In 2240802 Ontario Inc. v. Springdale Pizza Depot Ltd.  O.N.S.C. 7288, the Ontario Superior Court of Justice determined that having only one director or officer sign the certificate when in fact the franchisor has more than one director or officer is a major deficiency in the disclosure document. While the courts have not yet ruled on whether this deficiency on its own would entitle the franchisee to a two-year right of rescission, the courts have determined that the certificate is the “lynchpin” of the disclosure document. An argument can be made in favour of the right of rescission in the event of a deficient certificate, given that failing to provide a second signature on the certificate deprives the franchisee its right to have a second senior person review and certify the franchise disclosure document for accuracy and completeness, as well as the franchisee’s right to claim damages against such person in connection with deficient or misleading disclosure. As a result, it is crucial to understand who is considered an “officer” for the purposes of preparing a franchise disclosure document.
The Ontario Business Corporations Act states that the following individuals are all officers: the chair of the board of directors, a vice-chair of the board of directors, the president, a vice-president, the secretary, an assistant secretary, the treasurer, an assistant treasurer and the general manager of a corporation, and any other individual designated an officer of a corporation by by-law or by resolution of the directors.
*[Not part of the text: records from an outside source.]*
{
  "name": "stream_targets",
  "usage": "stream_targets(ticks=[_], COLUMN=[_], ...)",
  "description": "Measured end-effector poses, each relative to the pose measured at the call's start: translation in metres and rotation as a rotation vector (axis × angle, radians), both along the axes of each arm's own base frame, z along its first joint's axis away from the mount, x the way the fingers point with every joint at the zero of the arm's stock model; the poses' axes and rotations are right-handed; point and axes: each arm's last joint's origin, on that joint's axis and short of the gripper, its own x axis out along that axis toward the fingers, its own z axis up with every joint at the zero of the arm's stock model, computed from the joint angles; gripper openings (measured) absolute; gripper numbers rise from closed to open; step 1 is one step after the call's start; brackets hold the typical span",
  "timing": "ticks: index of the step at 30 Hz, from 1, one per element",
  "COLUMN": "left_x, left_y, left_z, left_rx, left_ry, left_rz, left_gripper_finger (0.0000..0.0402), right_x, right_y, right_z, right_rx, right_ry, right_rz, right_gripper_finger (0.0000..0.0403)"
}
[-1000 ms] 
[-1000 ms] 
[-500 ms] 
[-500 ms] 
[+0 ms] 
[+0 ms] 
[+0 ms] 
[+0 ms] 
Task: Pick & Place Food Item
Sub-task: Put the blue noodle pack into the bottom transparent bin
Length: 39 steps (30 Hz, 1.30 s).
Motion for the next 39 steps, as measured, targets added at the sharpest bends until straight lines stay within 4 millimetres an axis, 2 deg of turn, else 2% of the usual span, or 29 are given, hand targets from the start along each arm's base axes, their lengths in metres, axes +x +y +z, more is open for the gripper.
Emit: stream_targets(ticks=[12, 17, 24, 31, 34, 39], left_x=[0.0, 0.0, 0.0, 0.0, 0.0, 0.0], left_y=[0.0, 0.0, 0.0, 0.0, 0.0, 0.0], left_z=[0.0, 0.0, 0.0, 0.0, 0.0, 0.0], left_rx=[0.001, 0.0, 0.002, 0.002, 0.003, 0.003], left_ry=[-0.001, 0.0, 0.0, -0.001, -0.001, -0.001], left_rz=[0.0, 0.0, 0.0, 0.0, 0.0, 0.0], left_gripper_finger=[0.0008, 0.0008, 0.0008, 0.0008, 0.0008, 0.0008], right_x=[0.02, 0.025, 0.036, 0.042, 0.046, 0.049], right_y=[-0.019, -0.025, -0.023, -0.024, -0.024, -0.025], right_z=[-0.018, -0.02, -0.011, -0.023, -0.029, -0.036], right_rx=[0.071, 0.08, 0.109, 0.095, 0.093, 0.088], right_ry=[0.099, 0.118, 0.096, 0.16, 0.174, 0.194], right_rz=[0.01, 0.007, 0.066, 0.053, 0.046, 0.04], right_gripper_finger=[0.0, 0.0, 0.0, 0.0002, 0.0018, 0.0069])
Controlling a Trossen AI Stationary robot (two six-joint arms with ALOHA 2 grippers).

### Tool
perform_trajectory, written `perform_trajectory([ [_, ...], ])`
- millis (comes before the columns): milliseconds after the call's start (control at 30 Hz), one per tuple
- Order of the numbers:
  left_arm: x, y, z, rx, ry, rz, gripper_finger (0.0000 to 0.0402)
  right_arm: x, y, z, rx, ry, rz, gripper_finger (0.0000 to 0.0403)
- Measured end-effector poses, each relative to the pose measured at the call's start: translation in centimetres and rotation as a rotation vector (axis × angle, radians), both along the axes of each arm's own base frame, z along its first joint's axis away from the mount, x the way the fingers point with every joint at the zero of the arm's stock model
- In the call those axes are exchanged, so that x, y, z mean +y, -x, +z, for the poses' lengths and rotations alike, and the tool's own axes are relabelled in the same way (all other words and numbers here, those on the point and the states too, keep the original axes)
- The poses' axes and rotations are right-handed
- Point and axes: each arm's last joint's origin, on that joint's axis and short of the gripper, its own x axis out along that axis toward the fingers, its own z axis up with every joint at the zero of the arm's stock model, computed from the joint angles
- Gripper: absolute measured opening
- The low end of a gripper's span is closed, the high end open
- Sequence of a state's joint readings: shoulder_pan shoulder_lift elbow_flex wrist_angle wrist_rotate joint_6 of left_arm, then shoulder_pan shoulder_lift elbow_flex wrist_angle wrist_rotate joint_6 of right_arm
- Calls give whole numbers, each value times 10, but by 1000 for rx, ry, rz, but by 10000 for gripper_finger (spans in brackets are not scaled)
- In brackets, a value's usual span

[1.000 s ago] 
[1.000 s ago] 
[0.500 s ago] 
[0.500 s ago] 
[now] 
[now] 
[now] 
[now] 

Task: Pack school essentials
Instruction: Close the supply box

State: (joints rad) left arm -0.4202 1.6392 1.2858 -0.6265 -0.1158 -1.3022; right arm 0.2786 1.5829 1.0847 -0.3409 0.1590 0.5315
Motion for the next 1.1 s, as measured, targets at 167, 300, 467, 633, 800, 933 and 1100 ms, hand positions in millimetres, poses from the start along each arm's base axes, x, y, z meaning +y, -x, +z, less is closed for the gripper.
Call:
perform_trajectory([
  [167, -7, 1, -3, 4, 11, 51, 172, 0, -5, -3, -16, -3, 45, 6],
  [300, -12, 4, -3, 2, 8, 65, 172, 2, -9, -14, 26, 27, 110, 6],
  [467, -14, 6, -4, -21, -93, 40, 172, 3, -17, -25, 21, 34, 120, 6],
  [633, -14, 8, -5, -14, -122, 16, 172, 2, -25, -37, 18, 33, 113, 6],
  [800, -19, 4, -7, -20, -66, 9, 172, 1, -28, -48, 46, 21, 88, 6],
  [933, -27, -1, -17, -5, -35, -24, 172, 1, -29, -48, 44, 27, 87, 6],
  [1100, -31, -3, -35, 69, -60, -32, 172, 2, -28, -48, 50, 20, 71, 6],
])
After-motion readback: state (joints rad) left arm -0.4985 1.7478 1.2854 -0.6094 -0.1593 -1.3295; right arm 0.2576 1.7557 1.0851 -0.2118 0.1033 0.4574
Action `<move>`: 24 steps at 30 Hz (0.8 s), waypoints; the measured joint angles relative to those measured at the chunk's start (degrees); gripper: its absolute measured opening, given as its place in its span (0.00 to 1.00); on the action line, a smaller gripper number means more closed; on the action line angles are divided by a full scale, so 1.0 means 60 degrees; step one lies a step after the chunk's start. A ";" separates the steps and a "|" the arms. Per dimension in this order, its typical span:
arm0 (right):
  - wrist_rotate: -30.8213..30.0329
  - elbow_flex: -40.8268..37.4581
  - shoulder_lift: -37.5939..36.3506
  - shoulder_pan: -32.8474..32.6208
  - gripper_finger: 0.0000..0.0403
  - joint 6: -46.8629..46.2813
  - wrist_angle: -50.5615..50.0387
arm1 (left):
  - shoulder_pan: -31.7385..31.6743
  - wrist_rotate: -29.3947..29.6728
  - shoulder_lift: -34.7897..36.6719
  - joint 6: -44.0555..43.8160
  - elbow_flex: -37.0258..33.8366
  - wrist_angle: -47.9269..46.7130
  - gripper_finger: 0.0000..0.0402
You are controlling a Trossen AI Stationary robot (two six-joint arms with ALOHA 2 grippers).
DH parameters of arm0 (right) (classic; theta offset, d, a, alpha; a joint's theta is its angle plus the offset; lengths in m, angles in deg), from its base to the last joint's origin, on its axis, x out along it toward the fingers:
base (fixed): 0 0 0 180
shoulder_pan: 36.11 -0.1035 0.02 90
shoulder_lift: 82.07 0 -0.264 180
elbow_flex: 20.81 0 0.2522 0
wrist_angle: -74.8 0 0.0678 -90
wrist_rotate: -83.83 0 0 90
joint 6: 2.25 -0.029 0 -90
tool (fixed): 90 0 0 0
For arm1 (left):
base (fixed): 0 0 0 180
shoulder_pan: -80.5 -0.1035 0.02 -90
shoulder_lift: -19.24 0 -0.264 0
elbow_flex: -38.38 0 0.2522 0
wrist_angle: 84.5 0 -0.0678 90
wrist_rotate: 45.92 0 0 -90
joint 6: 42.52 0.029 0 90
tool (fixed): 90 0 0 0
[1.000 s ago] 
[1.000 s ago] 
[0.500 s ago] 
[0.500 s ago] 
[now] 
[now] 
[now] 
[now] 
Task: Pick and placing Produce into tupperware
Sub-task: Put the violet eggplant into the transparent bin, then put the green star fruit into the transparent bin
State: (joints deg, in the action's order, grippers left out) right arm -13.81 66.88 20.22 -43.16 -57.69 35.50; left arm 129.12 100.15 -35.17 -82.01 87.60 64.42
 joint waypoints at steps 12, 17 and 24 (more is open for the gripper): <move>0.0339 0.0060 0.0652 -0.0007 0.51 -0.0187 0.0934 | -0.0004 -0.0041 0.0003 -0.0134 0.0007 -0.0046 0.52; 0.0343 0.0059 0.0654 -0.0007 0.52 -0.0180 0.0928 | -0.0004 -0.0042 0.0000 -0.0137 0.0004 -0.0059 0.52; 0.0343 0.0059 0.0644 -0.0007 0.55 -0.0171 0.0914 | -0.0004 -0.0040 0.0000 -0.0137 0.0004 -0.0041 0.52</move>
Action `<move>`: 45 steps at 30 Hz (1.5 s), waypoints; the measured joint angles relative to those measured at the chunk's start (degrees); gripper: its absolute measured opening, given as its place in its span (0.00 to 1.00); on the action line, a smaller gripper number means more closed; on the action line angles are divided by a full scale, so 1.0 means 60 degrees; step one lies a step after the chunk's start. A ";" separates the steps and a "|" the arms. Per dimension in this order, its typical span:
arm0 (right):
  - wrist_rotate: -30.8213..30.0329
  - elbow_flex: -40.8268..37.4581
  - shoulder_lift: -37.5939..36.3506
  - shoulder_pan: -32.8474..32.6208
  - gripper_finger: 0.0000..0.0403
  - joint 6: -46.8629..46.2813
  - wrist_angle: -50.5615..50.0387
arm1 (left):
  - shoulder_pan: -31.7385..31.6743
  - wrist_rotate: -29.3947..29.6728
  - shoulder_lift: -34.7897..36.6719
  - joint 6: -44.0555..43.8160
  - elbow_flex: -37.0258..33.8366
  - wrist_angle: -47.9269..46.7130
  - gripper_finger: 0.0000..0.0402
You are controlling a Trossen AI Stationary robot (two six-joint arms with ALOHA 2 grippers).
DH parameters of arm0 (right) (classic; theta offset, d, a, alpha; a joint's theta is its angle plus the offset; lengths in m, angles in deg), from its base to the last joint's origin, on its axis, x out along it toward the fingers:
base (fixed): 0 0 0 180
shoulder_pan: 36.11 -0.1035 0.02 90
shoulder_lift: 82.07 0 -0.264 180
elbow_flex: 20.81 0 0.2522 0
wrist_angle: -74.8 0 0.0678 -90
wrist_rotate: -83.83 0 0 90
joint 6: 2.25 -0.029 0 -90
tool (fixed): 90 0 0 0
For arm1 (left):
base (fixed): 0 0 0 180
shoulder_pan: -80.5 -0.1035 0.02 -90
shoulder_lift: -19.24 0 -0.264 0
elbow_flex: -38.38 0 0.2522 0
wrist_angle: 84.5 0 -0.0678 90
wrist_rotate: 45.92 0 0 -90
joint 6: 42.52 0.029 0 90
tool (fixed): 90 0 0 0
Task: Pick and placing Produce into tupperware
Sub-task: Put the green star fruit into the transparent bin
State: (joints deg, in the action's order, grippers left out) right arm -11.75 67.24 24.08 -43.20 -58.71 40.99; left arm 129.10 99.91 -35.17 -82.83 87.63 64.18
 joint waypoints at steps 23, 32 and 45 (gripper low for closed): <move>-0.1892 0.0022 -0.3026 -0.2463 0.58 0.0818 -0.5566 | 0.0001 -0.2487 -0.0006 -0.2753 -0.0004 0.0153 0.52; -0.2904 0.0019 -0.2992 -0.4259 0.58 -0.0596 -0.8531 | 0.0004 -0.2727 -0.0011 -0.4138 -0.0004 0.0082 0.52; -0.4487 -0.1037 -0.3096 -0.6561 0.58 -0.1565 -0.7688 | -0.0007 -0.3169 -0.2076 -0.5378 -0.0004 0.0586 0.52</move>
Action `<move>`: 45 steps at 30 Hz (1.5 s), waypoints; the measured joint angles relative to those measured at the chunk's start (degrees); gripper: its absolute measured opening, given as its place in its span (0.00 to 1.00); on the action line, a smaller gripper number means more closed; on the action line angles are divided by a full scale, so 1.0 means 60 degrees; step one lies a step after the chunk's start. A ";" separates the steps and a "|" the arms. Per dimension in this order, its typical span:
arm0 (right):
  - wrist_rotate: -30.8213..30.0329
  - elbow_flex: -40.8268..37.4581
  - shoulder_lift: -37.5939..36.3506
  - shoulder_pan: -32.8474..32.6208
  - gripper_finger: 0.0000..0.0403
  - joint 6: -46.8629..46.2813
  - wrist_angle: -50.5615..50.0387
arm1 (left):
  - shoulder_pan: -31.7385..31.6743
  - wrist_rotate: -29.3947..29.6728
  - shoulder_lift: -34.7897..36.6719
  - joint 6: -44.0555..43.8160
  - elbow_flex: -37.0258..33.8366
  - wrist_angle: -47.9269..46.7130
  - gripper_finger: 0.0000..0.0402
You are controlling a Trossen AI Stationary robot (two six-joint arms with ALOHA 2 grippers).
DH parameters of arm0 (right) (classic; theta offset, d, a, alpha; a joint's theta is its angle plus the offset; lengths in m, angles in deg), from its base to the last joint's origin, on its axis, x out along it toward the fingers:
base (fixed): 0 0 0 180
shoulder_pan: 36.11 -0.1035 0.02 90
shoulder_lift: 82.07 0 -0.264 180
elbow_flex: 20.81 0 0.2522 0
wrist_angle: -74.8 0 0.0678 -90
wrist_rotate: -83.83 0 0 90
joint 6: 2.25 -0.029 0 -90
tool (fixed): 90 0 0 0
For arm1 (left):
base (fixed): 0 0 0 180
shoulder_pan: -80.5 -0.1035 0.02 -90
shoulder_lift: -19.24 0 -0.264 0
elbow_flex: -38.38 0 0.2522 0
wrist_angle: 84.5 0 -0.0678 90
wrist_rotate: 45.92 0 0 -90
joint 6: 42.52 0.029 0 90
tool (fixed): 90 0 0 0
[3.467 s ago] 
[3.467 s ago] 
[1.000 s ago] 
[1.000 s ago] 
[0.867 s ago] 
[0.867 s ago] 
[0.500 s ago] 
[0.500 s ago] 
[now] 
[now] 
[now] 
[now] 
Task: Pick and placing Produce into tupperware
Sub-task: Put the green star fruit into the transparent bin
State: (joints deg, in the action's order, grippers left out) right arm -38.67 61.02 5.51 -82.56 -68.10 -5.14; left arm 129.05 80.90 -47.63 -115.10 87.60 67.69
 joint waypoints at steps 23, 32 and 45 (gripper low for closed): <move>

Furthermore, the Ontario Business Corporations Act provides that any other individual who performs functions for a corporation similar to those normally performed by an individual occupying any such office is considered to be an officer.
This definition of the term “officer” is open-ended, and definitions of this term in legal dictionaries are just as broad. An officer may be a chairman or vice-chairman of the board of directors, president, vice-president, chief executive officer, secretary, treasurer, general manager, managing director, controller, general counsel; a person appointed or designated by the board of directors or the by-laws of the corporation as an officer; an individual who is part of the management team overseeing the management and administration of the corporation; or even an individual holding a position of responsibility or authority within a corporation.
In short, when determining who will sign the certificate, it is important for the franchisor to think beyond mere titles of individuals and consider the functions they perform.